▶ **Exercise requirements**
Extract precisely the lines of the entries below, from the first line through the line containing "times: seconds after".

▶ **Data for this exercise**
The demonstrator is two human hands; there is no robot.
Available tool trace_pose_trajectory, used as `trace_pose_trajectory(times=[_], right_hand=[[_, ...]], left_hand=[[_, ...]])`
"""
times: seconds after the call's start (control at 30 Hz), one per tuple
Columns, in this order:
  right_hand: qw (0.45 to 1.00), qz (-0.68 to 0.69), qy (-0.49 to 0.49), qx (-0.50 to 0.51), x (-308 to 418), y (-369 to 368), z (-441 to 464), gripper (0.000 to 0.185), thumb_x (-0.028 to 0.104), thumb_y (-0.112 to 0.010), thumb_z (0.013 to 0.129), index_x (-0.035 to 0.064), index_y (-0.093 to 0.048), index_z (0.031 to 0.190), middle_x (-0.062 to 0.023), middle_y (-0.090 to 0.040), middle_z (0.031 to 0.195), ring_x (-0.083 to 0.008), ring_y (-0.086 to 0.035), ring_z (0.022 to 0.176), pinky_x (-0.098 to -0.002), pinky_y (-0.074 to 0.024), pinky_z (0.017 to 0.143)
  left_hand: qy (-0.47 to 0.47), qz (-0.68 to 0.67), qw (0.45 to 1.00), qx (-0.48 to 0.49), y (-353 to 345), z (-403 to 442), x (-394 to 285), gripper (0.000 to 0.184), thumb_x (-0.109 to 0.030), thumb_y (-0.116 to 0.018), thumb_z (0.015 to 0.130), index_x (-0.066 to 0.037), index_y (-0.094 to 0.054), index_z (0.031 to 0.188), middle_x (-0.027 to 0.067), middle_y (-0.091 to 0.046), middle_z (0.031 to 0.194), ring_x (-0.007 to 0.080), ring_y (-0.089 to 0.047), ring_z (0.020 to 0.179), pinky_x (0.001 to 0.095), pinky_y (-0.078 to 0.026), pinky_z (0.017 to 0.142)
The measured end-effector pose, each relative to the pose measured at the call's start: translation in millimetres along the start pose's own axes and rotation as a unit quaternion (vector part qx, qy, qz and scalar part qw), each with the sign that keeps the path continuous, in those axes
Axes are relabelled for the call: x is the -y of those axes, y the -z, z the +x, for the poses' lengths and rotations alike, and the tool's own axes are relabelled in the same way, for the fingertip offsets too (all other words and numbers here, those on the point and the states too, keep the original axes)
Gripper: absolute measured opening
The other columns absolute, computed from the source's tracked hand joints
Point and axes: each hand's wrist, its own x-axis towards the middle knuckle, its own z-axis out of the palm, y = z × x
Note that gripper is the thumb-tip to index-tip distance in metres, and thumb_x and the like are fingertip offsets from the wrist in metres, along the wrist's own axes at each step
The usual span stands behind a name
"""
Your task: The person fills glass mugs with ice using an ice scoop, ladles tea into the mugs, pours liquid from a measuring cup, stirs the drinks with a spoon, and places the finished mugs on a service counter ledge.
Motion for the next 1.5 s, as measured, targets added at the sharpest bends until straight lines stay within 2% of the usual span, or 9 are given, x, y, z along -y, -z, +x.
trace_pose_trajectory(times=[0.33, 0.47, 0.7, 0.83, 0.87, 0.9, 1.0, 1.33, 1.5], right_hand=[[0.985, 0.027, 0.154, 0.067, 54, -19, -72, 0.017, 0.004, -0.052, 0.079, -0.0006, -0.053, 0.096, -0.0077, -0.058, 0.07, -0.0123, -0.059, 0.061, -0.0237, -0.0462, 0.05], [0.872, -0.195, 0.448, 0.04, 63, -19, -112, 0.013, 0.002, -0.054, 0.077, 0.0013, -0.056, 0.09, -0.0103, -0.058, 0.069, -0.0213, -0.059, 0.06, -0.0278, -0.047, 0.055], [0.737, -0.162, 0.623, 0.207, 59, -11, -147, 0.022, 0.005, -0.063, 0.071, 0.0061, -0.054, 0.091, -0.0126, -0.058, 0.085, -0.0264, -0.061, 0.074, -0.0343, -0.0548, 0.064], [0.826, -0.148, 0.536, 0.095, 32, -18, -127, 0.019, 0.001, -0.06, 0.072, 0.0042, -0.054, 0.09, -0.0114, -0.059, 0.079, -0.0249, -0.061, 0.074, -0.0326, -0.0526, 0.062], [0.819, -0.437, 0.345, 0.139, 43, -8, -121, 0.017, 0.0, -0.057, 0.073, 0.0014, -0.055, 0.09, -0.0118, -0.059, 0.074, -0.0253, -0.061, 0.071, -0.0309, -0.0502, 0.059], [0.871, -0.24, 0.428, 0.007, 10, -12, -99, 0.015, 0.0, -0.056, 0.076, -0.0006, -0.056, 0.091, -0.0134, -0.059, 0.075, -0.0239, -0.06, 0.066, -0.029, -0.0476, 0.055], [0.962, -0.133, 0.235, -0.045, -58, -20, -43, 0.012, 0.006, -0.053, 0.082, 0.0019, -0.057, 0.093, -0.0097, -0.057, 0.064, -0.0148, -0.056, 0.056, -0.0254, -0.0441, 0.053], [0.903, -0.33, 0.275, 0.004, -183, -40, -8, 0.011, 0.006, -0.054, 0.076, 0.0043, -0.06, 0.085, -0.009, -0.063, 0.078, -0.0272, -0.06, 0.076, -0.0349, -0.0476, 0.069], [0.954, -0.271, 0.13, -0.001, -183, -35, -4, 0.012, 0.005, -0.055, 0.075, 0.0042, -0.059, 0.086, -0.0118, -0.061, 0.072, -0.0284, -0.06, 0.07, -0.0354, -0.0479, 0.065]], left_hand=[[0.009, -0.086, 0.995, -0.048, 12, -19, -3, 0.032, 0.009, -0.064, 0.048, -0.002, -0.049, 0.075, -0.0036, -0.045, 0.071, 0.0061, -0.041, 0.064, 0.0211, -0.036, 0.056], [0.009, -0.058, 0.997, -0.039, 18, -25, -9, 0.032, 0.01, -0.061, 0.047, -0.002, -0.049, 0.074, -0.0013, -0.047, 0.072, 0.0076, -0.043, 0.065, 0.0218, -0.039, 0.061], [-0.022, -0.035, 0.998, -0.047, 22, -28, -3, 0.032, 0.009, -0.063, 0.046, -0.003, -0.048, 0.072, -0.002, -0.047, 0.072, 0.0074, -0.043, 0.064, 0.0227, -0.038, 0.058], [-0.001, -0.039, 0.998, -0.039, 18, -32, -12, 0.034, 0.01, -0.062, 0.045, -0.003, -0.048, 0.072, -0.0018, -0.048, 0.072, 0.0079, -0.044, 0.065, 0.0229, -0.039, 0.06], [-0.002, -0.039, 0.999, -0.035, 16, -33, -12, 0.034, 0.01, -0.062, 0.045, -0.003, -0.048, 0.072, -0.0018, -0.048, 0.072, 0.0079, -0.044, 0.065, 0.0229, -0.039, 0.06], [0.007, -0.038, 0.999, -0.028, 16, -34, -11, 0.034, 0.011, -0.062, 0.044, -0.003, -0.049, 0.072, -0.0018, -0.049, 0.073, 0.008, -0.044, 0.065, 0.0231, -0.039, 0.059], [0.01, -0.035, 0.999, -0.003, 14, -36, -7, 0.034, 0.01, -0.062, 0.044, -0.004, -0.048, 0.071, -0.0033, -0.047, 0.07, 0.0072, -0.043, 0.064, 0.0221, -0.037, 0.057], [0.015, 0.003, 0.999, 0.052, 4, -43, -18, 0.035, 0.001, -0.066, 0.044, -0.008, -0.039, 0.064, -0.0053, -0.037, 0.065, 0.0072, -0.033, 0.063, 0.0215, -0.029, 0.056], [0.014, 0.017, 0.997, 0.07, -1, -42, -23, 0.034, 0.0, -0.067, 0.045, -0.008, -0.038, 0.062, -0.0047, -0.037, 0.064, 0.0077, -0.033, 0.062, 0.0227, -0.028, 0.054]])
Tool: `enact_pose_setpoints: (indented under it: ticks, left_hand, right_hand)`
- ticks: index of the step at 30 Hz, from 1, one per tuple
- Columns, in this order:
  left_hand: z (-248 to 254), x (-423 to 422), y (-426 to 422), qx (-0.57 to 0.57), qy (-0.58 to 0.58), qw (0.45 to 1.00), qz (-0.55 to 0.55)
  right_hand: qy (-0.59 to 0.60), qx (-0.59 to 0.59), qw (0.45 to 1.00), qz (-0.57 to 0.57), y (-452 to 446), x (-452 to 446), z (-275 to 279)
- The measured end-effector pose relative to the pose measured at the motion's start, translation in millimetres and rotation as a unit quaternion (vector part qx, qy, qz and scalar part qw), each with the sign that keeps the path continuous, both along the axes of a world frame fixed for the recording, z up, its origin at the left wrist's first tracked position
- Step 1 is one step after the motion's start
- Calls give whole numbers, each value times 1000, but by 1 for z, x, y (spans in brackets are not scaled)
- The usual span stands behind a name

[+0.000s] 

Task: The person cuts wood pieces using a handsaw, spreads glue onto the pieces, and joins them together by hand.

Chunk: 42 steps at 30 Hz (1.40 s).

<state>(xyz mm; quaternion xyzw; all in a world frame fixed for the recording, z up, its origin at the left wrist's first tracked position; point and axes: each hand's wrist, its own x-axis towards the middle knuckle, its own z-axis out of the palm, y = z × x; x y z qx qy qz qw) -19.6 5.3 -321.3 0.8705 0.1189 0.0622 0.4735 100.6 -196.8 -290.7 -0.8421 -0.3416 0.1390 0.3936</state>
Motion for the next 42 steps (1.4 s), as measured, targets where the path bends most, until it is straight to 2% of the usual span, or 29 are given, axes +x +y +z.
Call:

▶ **Answer area**
The demonstrator is two human hands; there is no robot.
Available tool trace_pose_trajectory, used as `trace_pose_trajectory(times=[_], right_hand=[[_, ...]], left_hand=[[_, ...]])`
"""
times: seconds after the call's start (control at 30 Hz), one per tuple

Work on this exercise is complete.